Аввакума немилосердно вытолкали на волю, злобясь на строптивость протопопа. Пастырь вроде бы должен учить мирян терпению, а сам строполится святейшим властям и скалится, как уловленный в тенета волчара. Какой смиренности он может преподать богомольникам, коли сам-то полон зависти и нетерпения. Самому патриарху прилюдно спосылал кощуны! Вот и им, стрельцам, преподнес нуждишку и страсти: самое время средь ночи в постели байкаться, а после, ревностно помолясь, идти на новую службу, а тут возись с неслухом, отряхай с ворота непотребные брани. Потому и суровилась стража. Как душегубца и злодейца, полонив руки вервью, отвели Аввакума на патриарший двор в темничку, где и посадили на чепь.

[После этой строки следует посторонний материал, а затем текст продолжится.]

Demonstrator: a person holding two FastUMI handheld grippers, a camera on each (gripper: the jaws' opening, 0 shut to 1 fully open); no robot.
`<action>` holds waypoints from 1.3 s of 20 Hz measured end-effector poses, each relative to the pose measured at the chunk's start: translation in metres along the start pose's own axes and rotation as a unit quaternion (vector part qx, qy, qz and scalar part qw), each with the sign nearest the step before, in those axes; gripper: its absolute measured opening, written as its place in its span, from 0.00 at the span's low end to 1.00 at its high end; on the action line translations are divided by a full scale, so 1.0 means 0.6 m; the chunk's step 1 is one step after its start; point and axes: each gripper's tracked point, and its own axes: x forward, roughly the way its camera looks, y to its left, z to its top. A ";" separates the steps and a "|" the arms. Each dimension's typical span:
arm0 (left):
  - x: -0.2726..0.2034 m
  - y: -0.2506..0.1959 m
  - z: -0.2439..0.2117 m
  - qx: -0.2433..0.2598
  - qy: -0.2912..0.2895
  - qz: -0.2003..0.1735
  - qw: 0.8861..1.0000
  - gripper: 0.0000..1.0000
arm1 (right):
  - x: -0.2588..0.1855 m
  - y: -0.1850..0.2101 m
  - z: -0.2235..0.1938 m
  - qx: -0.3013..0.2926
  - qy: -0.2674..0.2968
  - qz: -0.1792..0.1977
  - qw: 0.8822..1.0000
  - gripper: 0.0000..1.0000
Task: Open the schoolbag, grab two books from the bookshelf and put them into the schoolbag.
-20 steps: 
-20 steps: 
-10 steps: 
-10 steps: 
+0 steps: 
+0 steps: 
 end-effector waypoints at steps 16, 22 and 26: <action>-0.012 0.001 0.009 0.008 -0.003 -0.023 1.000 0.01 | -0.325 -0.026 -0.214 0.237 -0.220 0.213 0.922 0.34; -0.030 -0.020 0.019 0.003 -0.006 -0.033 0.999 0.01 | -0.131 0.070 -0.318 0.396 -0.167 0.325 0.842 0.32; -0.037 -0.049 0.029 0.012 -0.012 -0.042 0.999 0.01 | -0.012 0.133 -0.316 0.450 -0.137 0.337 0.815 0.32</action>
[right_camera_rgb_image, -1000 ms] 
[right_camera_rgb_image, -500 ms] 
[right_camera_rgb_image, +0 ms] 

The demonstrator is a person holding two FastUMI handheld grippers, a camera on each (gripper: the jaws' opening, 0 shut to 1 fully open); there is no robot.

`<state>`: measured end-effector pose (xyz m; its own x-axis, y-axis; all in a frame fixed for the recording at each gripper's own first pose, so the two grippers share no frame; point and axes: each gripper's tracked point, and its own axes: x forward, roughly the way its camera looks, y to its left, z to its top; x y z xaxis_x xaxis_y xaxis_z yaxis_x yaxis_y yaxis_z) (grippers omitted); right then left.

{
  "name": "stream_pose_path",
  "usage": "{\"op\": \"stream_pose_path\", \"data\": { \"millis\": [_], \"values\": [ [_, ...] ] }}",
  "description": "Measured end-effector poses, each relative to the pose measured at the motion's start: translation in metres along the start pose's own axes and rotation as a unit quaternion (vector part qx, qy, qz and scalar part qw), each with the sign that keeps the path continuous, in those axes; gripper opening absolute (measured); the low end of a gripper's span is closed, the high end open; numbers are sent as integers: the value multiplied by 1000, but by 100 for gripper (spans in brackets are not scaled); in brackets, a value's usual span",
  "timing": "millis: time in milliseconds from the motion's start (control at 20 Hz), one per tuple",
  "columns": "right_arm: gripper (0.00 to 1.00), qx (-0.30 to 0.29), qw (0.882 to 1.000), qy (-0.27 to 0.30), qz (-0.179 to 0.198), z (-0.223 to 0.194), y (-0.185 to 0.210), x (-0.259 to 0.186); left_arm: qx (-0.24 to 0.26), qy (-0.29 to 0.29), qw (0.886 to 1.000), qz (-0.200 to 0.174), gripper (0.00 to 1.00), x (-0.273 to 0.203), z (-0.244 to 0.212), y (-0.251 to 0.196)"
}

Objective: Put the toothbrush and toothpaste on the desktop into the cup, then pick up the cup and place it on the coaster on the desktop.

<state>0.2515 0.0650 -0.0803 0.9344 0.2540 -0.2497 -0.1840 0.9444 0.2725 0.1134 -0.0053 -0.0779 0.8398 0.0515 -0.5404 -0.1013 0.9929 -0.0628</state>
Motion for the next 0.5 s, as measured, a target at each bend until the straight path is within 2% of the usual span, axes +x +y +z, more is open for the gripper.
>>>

Ведал ли кир Никон, что в те минуты, когда в Успенском соборе он горячо молился за Русь, погрязшую в неверии, в патриаршие подвалы привели не просто ослушника и суторщика, но и грядущего главнейшего врага, что немилостиво ополчится на церковные власти и с этим гневом доживет до конца лет своих. Лопатинский попович Аввакумище озлился на лысковского крестьянского сына Никитку Минича и отныне примется травить его ежедень, не принимая перемен. Ах, кабы уверовал Никон, что судьбу свою он самолично повелел приторочить под полом брусяной келейцы. Как вопил Аввакум, обещая всяких лих на голову святителя, спосылывал громы и метал молоньи в низкий потолок, куда чуть пробрезживало из патриаршьей спаленки. Порою протопоп замолкал, напрягал слух. Как хотелось ему, чтобы патриарх отозвался, застучал ключкою в пол, затопал ногами и загрозился.

Но не слышал Никон тех злых наветов и остерега, а услышав, и не воспринял бы эти досады, посчитав их за самохвальство и изгильство Аввакумовой скверной натуры, ибо нынче был занят кир сугубыми делами обширной державы. А коли ширится и чинит всякие наузы, то плеть, тюремные узы и строгая монастырская келья живо смирят любого ослушника...

Прочих же грешников, кто предавался на сушиле тайным кощунным речам протопопа, отправили в тюрьму, там протомили с неделю на одном хлебце, подавая к случаю, а в следующее воскресенье Никон во время литургии всех предал анафеме и отлучил от церкви. Ибо вера стоит чином, строгостью и послушанием.

...Августа четырнадцатого, когда рассвело, в день недельный Аввакума отвезли на телеге в Андроньев монастырь и посадили на большую цепь в подвале трапезной. Три дня не давали ествы, лишь на четвертый неизвестный чернец тайно принес узнику в потемках немного хлеба и штец. Несколько дней водили Аввакума пеши из монастыря в Патриарший приказ для увещеваний: архидьякон Григорий допрашивал о челобитной к царю и велел принести Никону свои вины, а патриарх смилостивится и вернет их обратно, простя. Но Аввакум собачился дерзко, лаял и Никона, и архидьякона, называя того приспешником дьявола и борзым кобелем. «Неуж ты, отступник, не ведаешь, какую беду чинишь и засылаешь на Русь разор и поруху? Наши деды от веку двумя персты крестились, а ты живо на щепоть перескочил. А не ведаешь того, что глаголют богословцы: змий, зверь, лжепророк являет в перстах сих, сиречь змий – диавол, зверь – антихрист, лжепророк – учитель лукавый, папа римский и патриарх русский...» Григорий выругал протопопа матерно, обозвал безумцем и прогнал обратно в Андроньев монастырь.